順番が回ってきた時、飯田は内心で期待していた。自分も吹き飛ばされるのだろうと。
ところが。
気功師が掌を向けて何度か試みた末、突如として後方に吹き飛ばされたのは、施術する側のその人だった。
一瞬、空気が凍った。
気功師は無理に笑顔を作り、「いやー、たまにこういうのありますからね」と言ったが、顔は明らかに動揺していた。
帰り際、飯田にぽつりと言った。
「……あなたの気は、普通じゃないです」
その言葉に、飯田は思わず詰め寄った。
「普通じゃないって、どういう意味ですか?」
答えを求めたが、気功師はまるで逃げるように距離を取った。

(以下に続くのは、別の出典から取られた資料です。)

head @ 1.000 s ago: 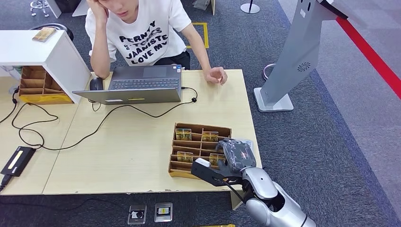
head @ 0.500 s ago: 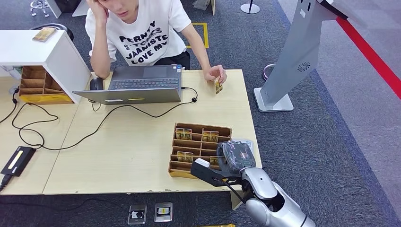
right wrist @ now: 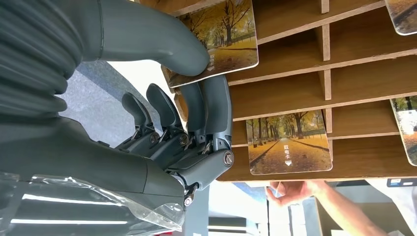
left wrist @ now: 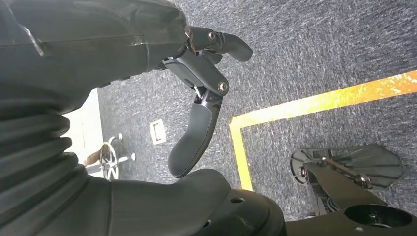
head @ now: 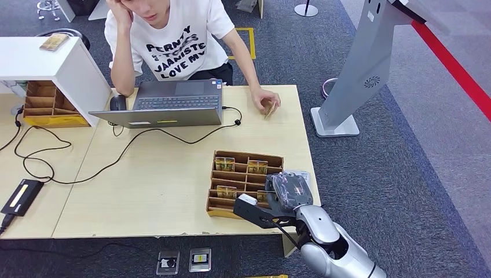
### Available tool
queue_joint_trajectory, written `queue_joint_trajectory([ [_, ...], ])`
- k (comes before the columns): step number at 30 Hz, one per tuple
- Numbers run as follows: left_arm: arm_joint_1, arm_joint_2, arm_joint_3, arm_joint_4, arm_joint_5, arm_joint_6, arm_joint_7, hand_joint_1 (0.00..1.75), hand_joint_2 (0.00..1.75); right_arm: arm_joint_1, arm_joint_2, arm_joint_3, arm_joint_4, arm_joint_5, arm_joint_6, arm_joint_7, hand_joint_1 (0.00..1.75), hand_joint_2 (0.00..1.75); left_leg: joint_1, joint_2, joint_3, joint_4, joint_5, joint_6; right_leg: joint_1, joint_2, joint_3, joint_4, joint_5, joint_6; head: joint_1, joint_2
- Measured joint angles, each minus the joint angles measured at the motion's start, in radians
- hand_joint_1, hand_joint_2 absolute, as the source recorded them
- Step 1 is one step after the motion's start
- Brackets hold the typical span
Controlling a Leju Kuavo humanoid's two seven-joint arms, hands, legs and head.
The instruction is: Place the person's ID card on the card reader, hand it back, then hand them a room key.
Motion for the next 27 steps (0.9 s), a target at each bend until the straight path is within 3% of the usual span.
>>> queue_joint_trajectory([
  [7,0.0,0.0,0.0,0.0,0.0,-0.004,-0.002,0.0,1.75,-0.002,-0.001,-0.004,-0.021,-0.003,0.014,0.002,1.68,1.75,0.0,0.0,0.0,0.0,0.0,0.0,0.0,0.0,0.0,0.0,0.0,0.0,0.0,0.0],
  [19,0.001,0.002,0.0,0.0,0.0,-0.01,-0.004,0.0,1.75,-0.062,-0.032,-0.008,-0.188,-0.132,0.138,0.007,1.75,1.75,0.0,0.0,0.0,0.0,0.0,0.0,0.0,0.0,0.0,0.0,0.0,0.0,0.0,0.0],
  [27,0.001,0.004,0.0,0.0,0.009,-0.009,-0.004,0.0,1.75,-0.118,-0.084,-0.009,-0.297,-0.225,0.158,0.023,1.75,1.75,0.0,0.0,0.0,0.0,0.0,0.0,0.0,0.0,0.0,0.0,0.0,0.0,0.0,0.0],
])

友人もそれきり、飯田に連絡を取らなくなった。
***
「俺ね、もう人に会うのが怖いんだよ」
飯田はそう言って、酒をぐいとあおった。
中学の同窓会に出た時も、知っているはずの人がいなかったり、見知らぬ人から「小学校から仲良かったじゃん」と話しかけられたりした。記憶の齟齬はもはや偶然ではなく、構造の破綻のように感じられたという。
「この世界が本当に俺がいた世界なのか、最近、わからなくなる」
冗談ではない。笑い話にもならない。もし異世界や時空のズレが本当にあるのなら、自分はもう戻れないし、戻ったところで再び他人になるだけだ。
「……もしかしたら、あの日、商店街ですれ違った“何か”に、すり替えられたのかもな」
そう言った時の彼の声は、とても静かで、笑っているようにも聞こえた。
けれど、その目だけが、まるでこの世のものではない何かを見ているような、遠い色をしていた。